# YOUR ASSIGNMENT
Take the data below and write it out exactly, except for the pictures.

# INPUT DATA

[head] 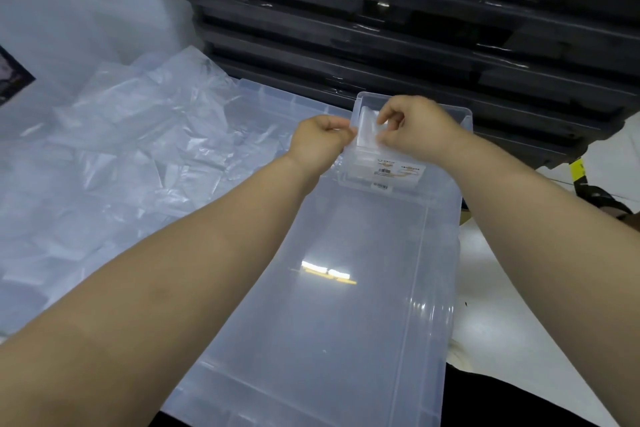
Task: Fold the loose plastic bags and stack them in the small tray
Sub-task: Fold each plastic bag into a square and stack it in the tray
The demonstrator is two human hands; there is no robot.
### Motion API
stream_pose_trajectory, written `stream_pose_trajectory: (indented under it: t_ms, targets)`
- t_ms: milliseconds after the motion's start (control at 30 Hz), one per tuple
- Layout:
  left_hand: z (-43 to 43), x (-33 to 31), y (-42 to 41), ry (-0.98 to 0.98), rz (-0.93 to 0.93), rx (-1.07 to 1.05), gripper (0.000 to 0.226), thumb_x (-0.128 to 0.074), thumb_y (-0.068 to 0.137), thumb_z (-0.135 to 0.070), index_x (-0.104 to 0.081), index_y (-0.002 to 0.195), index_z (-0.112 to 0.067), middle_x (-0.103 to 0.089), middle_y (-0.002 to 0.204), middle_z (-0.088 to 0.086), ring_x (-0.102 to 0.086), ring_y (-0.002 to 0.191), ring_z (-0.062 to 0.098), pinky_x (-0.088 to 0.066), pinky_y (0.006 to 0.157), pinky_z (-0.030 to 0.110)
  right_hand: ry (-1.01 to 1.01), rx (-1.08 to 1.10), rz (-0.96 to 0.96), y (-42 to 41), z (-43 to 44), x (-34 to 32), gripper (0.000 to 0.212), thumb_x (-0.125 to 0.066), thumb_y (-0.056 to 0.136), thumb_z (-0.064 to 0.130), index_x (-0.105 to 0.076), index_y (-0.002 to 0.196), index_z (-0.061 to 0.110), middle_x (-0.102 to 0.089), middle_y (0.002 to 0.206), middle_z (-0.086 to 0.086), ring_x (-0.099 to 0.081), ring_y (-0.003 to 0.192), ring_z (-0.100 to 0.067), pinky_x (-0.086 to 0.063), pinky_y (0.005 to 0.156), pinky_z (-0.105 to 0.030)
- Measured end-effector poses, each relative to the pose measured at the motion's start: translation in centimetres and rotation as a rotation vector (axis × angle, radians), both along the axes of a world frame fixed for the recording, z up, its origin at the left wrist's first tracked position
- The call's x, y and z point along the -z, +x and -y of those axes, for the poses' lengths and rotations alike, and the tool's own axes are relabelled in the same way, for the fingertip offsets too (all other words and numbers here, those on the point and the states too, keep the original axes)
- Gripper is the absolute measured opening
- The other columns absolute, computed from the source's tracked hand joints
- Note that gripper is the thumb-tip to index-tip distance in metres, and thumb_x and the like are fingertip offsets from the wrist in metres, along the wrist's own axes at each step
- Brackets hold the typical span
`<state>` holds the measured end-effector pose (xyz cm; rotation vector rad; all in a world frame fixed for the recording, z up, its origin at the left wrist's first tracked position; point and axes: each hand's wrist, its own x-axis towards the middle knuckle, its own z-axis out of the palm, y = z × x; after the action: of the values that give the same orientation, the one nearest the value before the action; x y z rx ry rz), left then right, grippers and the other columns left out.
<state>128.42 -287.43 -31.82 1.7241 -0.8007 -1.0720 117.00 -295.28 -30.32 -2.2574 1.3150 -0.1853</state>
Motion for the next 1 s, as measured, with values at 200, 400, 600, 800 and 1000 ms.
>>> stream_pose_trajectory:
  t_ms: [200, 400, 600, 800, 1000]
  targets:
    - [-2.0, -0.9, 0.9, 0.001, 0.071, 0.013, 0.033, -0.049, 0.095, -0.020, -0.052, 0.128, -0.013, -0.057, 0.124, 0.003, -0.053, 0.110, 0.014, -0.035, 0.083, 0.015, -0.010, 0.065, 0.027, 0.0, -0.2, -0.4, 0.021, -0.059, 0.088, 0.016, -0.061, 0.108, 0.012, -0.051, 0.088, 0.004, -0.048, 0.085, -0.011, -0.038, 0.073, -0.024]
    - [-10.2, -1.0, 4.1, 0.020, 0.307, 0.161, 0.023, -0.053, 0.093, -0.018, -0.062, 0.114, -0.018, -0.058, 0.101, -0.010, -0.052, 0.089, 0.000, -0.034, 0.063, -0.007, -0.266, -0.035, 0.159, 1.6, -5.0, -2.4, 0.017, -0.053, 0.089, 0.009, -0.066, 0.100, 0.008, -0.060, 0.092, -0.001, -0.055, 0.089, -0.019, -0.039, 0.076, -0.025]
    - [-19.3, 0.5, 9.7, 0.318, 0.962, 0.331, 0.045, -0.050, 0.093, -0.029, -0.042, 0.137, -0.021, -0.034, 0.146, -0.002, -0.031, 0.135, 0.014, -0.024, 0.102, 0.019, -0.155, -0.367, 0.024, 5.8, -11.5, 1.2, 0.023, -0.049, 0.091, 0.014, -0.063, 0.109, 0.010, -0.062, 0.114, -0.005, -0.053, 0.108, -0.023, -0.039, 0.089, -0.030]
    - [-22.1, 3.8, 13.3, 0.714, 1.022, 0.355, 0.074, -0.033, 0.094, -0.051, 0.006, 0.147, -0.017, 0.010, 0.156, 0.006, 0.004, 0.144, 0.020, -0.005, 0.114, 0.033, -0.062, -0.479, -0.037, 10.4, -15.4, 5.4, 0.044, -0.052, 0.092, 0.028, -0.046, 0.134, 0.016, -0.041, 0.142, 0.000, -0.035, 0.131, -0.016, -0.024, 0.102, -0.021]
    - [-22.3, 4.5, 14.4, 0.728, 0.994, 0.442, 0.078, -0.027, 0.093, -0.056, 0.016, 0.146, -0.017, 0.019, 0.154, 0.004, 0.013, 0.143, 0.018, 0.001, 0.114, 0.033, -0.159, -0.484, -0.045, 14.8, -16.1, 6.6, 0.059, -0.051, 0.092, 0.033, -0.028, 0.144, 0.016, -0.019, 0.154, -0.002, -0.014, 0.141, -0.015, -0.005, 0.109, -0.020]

# ANSWER BOX
[head] 
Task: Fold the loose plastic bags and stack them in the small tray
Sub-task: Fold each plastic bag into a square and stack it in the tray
The demonstrator is two human hands; there is no robot.
### Motion API
stream_pose_trajectory, written `stream_pose_trajectory: (indented under it: t_ms, targets)`
- t_ms: milliseconds after the motion's start (control at 30 Hz), one per tuple
- Layout:
  left_hand: z (-43 to 43), x (-33 to 31), y (-42 to 41), ry (-0.98 to 0.98), rz (-0.93 to 0.93), rx (-1.07 to 1.05), gripper (0.000 to 0.226), thumb_x (-0.128 to 0.074), thumb_y (-0.068 to 0.137), thumb_z (-0.135 to 0.070), index_x (-0.104 to 0.081), index_y (-0.002 to 0.195), index_z (-0.112 to 0.067), middle_x (-0.103 to 0.089), middle_y (-0.002 to 0.204), middle_z (-0.088 to 0.086), ring_x (-0.102 to 0.086), ring_y (-0.002 to 0.191), ring_z (-0.062 to 0.098), pinky_x (-0.088 to 0.066), pinky_y (0.006 to 0.157), pinky_z (-0.030 to 0.110)
  right_hand: ry (-1.01 to 1.01), rx (-1.08 to 1.10), rz (-0.96 to 0.96), y (-42 to 41), z (-43 to 44), x (-34 to 32), gripper (0.000 to 0.212), thumb_x (-0.125 to 0.066), thumb_y (-0.056 to 0.136), thumb_z (-0.064 to 0.130), index_x (-0.105 to 0.076), index_y (-0.002 to 0.196), index_z (-0.061 to 0.110), middle_x (-0.102 to 0.089), middle_y (0.002 to 0.206), middle_z (-0.086 to 0.086), ring_x (-0.099 to 0.081), ring_y (-0.003 to 0.192), ring_z (-0.100 to 0.067), pinky_x (-0.086 to 0.063), pinky_y (0.005 to 0.156), pinky_z (-0.105 to 0.030)
- Measured end-effector poses, each relative to the pose measured at the motion's start: translation in centimetres and rotation as a rotation vector (axis × angle, radians), both along the axes of a world frame fixed for the recording, z up, its origin at the left wrist's first tracked position
- The call's x, y and z point along the -z, +x and -y of those axes, for the poses' lengths and rotations alike, and the tool's own axes are relabelled in the same way, for the fingertip offsets too (all other words and numbers here, those on the point and the states too, keep the original axes)
- Gripper is the absolute measured opening
- The other columns absolute, computed from the source's tracked hand joints
- Note that gripper is the thumb-tip to index-tip distance in metres, and thumb_x and the like are fingertip offsets from the wrist in metres, along the wrist's own axes at each step
- Brackets hold the typical span
`<state>` holds the measured end-effector pose (xyz cm; rotation vector rad; all in a world frame fixed for the recording, z up, its origin at the left wrist's first tracked position; point and axes: each hand's wrist, its own x-axis towards the middle knuckle, its own z-axis out of the palm, y = z × x; after the action: of the values that give the same orientation, the one nearest the value before the action; x y z rx ry rz), left then right, grippers and the other columns left out.
<state>128.42 -287.43 -31.82 1.7241 -0.8007 -1.0720 117.00 -295.28 -30.32 -2.2574 1.3150 -0.1853</state>
Motion for the next 1 s, as measured, with values at 200, 400, 600, 800 and 1000 ms.
>>> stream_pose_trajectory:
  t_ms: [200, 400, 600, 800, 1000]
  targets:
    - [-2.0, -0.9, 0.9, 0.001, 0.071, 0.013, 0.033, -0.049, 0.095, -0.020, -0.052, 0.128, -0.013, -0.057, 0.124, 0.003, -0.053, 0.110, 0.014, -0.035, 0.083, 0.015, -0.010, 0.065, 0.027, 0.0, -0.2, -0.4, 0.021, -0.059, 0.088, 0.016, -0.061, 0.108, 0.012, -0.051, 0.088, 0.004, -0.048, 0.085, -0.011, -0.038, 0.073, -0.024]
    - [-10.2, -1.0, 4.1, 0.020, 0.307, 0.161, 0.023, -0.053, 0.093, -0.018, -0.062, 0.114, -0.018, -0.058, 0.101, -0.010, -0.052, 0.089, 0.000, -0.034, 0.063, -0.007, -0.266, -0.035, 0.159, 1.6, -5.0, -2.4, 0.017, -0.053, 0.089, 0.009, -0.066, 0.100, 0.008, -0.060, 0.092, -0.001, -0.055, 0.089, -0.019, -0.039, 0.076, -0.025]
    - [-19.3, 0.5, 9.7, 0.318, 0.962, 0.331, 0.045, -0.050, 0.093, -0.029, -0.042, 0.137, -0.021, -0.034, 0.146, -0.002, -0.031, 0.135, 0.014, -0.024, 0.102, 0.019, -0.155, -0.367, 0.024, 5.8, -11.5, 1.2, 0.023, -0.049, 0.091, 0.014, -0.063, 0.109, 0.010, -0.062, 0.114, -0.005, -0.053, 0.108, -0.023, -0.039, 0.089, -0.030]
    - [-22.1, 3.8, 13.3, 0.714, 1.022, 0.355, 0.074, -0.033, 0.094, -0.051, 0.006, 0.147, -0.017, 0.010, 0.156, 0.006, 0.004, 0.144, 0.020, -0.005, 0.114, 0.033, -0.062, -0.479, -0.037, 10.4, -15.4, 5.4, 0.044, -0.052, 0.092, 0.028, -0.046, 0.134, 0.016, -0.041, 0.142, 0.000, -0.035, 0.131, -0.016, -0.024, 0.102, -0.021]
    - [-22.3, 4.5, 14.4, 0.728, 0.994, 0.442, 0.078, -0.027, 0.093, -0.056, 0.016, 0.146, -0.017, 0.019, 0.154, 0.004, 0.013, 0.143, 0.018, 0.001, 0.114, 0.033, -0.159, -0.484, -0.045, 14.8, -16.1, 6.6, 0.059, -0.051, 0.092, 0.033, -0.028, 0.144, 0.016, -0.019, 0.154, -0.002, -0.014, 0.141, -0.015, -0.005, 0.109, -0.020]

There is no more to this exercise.